Without the pictures, reproduce the entries below exactly.

• PROVIDED RECORDS:
====================

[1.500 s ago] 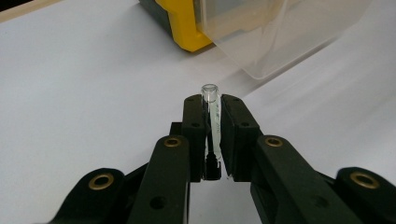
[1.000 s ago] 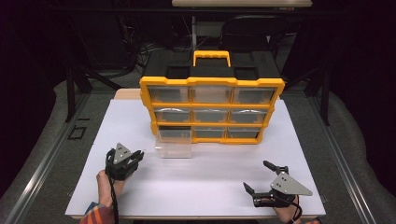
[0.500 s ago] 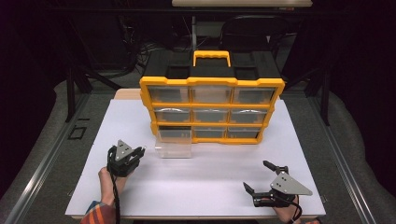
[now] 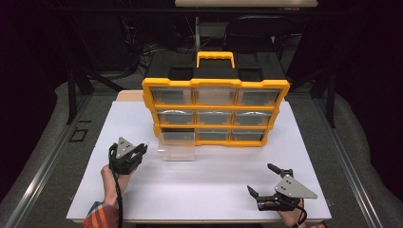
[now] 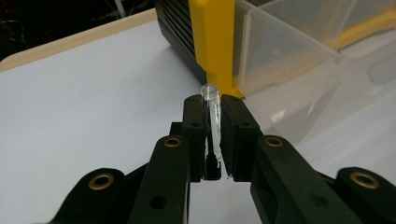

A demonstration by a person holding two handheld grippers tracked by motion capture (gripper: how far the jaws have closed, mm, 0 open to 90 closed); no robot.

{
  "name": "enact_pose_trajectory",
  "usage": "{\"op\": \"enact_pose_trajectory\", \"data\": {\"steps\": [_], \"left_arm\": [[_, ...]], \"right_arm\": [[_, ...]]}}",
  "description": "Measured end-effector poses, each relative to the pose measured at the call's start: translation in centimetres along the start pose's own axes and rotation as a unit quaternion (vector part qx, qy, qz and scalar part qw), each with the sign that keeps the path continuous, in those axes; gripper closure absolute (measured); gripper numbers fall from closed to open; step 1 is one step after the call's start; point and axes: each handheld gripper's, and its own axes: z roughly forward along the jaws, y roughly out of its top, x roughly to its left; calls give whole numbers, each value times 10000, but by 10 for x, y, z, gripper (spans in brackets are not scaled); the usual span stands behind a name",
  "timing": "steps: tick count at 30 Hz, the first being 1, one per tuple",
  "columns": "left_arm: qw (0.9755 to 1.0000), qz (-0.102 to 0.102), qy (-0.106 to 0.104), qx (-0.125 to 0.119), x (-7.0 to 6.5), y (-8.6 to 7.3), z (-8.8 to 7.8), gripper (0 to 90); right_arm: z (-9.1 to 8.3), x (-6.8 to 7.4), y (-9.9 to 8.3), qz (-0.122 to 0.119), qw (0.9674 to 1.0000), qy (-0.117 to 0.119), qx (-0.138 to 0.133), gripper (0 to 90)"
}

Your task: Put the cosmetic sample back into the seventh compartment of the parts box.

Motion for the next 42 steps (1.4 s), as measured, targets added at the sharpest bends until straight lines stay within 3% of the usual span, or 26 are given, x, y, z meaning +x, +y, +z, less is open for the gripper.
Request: {"op": "enact_pose_trajectory", "data": {"steps": [19, 42], "left_arm": [[9992, 50, -8, -389, 0, 27, -2, 805], [9975, 296, -136, -625, -12, 48, -7, 805]], "right_arm": [[-3, 0, -1, -3, 10000, -57, 21, 16], [-1, 1, -2, 29, 9999, -53, 80, 16]]}}
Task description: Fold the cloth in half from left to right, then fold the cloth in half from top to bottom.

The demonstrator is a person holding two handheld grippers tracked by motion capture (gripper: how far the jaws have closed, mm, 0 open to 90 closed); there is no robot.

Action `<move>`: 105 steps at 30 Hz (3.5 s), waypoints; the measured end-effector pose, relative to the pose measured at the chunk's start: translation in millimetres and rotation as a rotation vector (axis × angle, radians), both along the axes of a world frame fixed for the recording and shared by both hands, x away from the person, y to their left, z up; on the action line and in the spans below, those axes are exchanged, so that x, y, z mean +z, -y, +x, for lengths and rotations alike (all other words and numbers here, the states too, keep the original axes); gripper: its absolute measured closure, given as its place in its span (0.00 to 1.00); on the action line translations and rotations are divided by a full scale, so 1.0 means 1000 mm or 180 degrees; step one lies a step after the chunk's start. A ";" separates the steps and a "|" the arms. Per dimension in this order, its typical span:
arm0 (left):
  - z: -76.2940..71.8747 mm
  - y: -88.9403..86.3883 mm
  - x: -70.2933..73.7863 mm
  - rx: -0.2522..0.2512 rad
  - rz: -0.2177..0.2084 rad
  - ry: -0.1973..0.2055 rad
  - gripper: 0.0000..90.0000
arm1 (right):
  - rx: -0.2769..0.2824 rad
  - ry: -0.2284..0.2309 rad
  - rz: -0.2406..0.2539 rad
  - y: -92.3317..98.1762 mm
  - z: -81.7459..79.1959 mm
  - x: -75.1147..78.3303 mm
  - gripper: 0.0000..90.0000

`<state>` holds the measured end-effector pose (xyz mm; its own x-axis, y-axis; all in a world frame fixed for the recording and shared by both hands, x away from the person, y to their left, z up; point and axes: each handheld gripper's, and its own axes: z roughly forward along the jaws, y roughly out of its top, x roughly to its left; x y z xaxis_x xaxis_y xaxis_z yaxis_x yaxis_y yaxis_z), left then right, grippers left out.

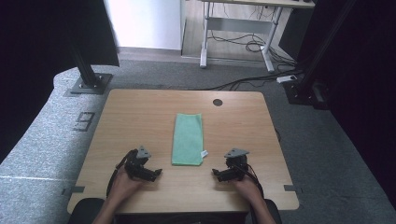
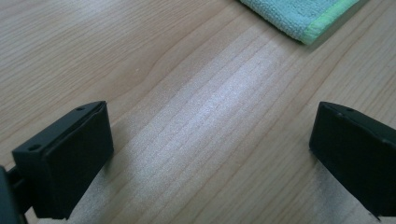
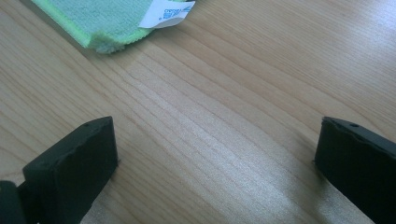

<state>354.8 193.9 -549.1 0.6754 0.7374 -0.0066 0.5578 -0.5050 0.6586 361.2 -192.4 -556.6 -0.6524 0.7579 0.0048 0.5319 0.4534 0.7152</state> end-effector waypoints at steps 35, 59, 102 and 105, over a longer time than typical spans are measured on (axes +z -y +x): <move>0.020 0.018 0.022 0.0005 -0.0192 0.0059 0.00 | 0.0124 -0.0016 0.0080 -0.013 0.010 0.014 0.01; 0.064 0.055 0.001 0.0032 -0.0027 0.0072 0.01 | 0.0100 0.0054 -0.0222 -0.066 0.062 0.011 0.02; 0.049 0.050 0.004 0.0144 -0.0071 0.0046 0.02 | 0.0293 -0.0036 -0.0144 -0.059 -0.003 0.006 0.00; 0.052 0.048 0.002 0.0215 -0.0053 0.0083 0.01 | 0.0292 -0.0054 -0.0119 -0.058 -0.003 0.006 0.01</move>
<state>406.4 145.7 -547.2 0.6243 0.7812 -0.0024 0.5728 -0.4557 0.6813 358.0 -134.8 -551.0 -0.7190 0.6949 -0.0109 0.4989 0.5270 0.6880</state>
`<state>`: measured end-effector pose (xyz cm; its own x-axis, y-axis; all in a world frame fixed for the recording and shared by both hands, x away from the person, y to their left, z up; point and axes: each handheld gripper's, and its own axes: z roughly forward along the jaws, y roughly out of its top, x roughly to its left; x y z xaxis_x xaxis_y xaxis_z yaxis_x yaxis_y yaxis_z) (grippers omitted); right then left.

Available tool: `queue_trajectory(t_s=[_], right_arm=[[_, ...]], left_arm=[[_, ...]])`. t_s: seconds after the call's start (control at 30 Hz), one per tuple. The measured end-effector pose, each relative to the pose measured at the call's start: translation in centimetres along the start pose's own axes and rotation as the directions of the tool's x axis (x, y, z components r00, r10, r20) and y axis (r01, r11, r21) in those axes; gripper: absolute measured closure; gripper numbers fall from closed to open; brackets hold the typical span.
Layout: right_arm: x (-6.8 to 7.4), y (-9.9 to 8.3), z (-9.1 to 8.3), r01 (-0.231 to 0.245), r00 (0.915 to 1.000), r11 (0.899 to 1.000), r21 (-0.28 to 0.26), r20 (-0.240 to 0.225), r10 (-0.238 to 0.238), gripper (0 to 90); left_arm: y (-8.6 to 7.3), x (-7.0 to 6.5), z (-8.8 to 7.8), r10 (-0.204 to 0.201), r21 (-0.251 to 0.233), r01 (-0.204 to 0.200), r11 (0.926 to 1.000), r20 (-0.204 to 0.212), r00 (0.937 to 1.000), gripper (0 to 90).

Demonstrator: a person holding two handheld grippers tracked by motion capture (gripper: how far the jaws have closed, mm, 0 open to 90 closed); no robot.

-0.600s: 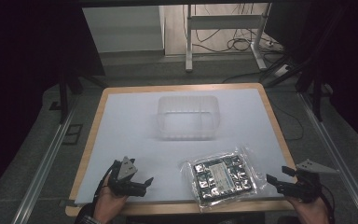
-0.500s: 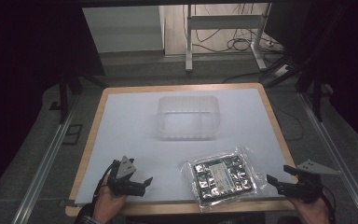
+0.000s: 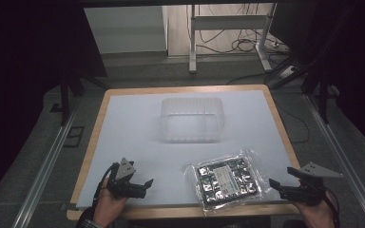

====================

• RESULT:
[1.500 s ago] 
[1.000 s ago] 
[0.500 s ago] 
[now] 
[now] 

A demonstration by a person holding two handheld grippers tracked by motion capture (gripper: how far the jaws have closed, mm, 0 open to 90 closed); no robot.

{
  "name": "enact_pose_trajectory",
  "usage": "{\"op\": \"enact_pose_trajectory\", \"data\": {\"steps\": [_], \"left_arm\": [[_, ...]], \"right_arm\": [[_, ...]]}}",
  "description": "Measured end-effector poses, each relative to the pose measured at the call's start: translation in centimetres along the start pose's own axes and rotation as a unit quaternion (vector part qx, qy, qz and scalar part qw), each with the sign that keeps the path continuous, in those axes; gripper closure absolute (measured); gripper numbers fall from closed to open; step 1 is one step after the call's start; point and axes: each handheld gripper's, and its own axes: z roughly forward along the jaws, y roughly out of its top, x roughly to its left; calls give whole numbers, each value times 10000, but by 10 for x, y, z, gripper (spans in brackets are not scaled); the usual span stands behind a name",
  "timing": "steps: tick count at 30 Hz, the first being 1, one per tuple",
  "columns": "left_arm: qw (0.9755 to 1.0000), qz (-0.102 to 0.102), qy (-0.106 to 0.104), qx (-0.125 to 0.119), x (-7.0 to 6.5), y (-8.6 to 7.3), z (-8.8 to 7.8), gripper (0 to 90); right_arm: z (-9.1 to 8.3), x (-6.8 to 7.4), y (-9.9 to 8.3), qz (-0.122 to 0.119), qw (0.9674 to 1.0000), qy (-0.117 to 0.119), qx (-0.138 to 0.133), gripper (0 to 90)"
}

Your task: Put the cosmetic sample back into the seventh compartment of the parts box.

Motion for the next 42 steps (1.4 s), as measured, targets added at the sharpest bends until straight lines stay within 3% of the usual span, or 26 are given, x, y, z meaning +x, +y, +z, less is open for the gripper.
Request: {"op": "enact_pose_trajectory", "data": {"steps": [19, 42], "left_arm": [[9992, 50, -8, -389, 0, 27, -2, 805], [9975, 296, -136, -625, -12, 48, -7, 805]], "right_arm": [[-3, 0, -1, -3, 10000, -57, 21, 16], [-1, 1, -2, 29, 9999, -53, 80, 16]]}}
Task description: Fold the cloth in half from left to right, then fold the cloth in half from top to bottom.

The demonstrator is a person holding two handheld grippers tracked by motion capture (gripper: how far the jaws have closed, mm, 0 open to 90 closed); there is no robot.

Action `<move>`: 105 steps at 30 Hz (3.5 s), waypoints; the measured end-effector pose, relative to the pose measured at the chunk's start: translation in millimetres and rotation as a rotation vector (axis × angle, radians), both along the axes of a world frame fixed for the recording and shared by both hands, x away from the person, y to their left, z up; on the action line and in the spans below, those axes are exchanged, so that x, y, z mean +z, -y, +x, for lengths and rotations alike (all other words and numbers here, the states too, keep the original axes); gripper: its absolute measured closure, given as its place in its span (0.00 to 1.00); on the action line translations and rotations are divided by a full scale, so 1.0 means 1000 mm or 180 degrees; step one lies a step after the chunk's start. A ";" separates the steps and a "|" the arms. Per dimension in this order, its typical span:
arm0 (left):
  - z: -76.2940..71.8747 mm
  - y: -88.9403..86.3883 mm
  - x: -70.2933..73.7863 mm
  - rx: -0.2522..0.2512 rad
  - rz: -0.2177..0.2084 rad
  - ry: -0.1973..0.2055 rad
  - gripper: 0.0000..90.0000
arm1 (right):
  - rx: -0.2769..0.2824 rad
  - ry: -0.2284..0.2309 rad
  - rz: -0.2406..0.2539 rad
  - y: -92.3317..98.1762 mm
  - z: -81.7459..79.1959 mm
  - x: -75.1147..78.3303 mm
  - gripper: 0.0000..90.0000

`<state>` holds the measured end-effector pose (xyz mm; its own x-axis, y-axis; all in a world frame fixed for the recording and shared by both hands, x away from the person, y to their left, z up; point and axes: each handheld gripper's, and its own axes: z roughly forward along the jaws, y roughly out of its top, x roughly to its left; x y z xaxis_x xaxis_y xaxis_z yaxis_x yaxis_y yaxis_z), left then right, grippers left out.


<state>354.8 193.9 -549.1 0.6754 0.7374 -0.0066 0.5578 -0.5050 0.6586 361.2 -192.4 -556.6 -0.6524 0.7579 0.0048 0.5319 0.4534 0.7152</state> end-effector waypoints at steps 35, 59, 102 and 105, over a longer time than typical spans are measured on (axes +z -y +x): <move>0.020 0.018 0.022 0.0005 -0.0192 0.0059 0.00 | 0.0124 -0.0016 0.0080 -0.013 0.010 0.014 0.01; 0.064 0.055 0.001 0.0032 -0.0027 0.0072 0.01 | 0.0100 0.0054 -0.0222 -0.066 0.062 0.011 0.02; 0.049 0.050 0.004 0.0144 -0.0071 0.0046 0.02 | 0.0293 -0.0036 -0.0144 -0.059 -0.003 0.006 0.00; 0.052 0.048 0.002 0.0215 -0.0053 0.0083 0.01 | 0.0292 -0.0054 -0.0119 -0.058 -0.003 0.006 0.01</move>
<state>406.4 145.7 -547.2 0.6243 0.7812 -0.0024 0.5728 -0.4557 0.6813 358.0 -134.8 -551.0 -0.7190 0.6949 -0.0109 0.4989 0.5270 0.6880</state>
`<state>`: measured end-effector pose (xyz cm; its own x-axis, y-axis; all in a world frame fixed for the recording and shared by both hands, x away from the person, y to their left, z up; point and axes: each handheld gripper's, and its own axes: z roughly forward along the jaws, y roughly out of its top, x roughly to its left; x y z xaxis_x xaxis_y xaxis_z yaxis_x yaxis_y yaxis_z) (grippers omitted); right then left.

Available tool: `queue_trajectory(t_s=[_], right_arm=[[_, ...]], left_arm=[[_, ...]])`. t_s: seconds after the call's start (control at 30 Hz), one per tuple. The measured end-effector pose, each relative to the pose measured at the call's start: translation in centimetres along the start pose's own axes and rotation as the directions of the tool's x axis (x, y, z components r00, r10, r20) and y axis (r01, r11, r21) in those axes; gripper: absolute measured closure; gripper numbers fall from closed to open; brackets hold the typical span.
Layout: right_arm: x (-6.8 to 7.4), y (-9.9 to 8.3), z (-9.1 to 8.3), r01 (-0.231 to 0.245), r00 (0.915 to 1.000), r11 (0.899 to 1.000), r21 (-0.28 to 0.26), r20 (-0.240 to 0.225), r10 (-0.238 to 0.238), gripper (0 to 90); left_arm: y (-8.6 to 7.3), x (-7.0 to 6.5), z (-8.8 to 7.8), r10 (-0.204 to 0.201), r21 (-0.251 to 0.233), r01 (-0.204 to 0.200), r11 (0.926 to 1.000), r20 (-0.204 to 0.212), r00 (0.937 to 1.000), gripper (0 to 90).

Demonstrator: a person holding two handheld grippers tracked by motion capture (gripper: how far the jaws have closed, mm, 0 open to 90 closed); no robot.

-0.600s: 
-0.500s: 
+0.000s: 

There's no more to this exercise.